前作でムーミン一家が海へと出かけている間の出来事なので、ムーミンシリーズ最終作でありながら、ムーミン一家が誰も登場しないという果たしてこれは児童物なのかと言いたくなるような話だ。
さらにその内容の方も、お世辞にも子供向けとはいえない内容で、トーベ・ヤンソンの厳しさがよくわかる一冊だ。
旧版はこんな表紙で内容を的確に表している表紙だったのだが、今回の新版は、この表紙では売れないと思ったのかちょっとマイルドな絵に挿し変わってしまっていて残念だ。
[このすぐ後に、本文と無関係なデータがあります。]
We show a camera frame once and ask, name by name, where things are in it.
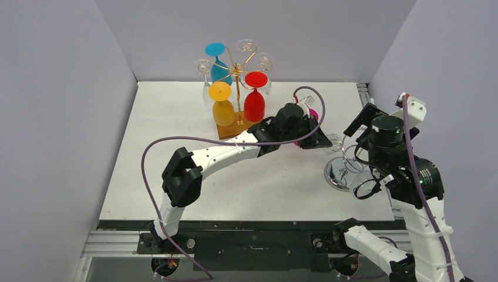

空気の読めない中年男、ボケ老人、ヒステリ気味で引きこもりの女、ムーミンママに優しくされたい少年等、子供向けの物語にはそぐわないキャラクター達がムーミン一家に癒しを求めてムーミン屋敷に訪れるのだが、ムーミン一家は不在。こんな集団を前にして、頼みの綱のスナフキンでさえ空回り気味だ。
そしてこんな強烈な集団がムーミン屋敷で共同生活をし始めるのだ。事件らしい事件は起こらないのに徐々に不協和音は高まり出し、読んでいて異様な緊張感が高まる。果たしてこれは子供向けの話なのだろうか。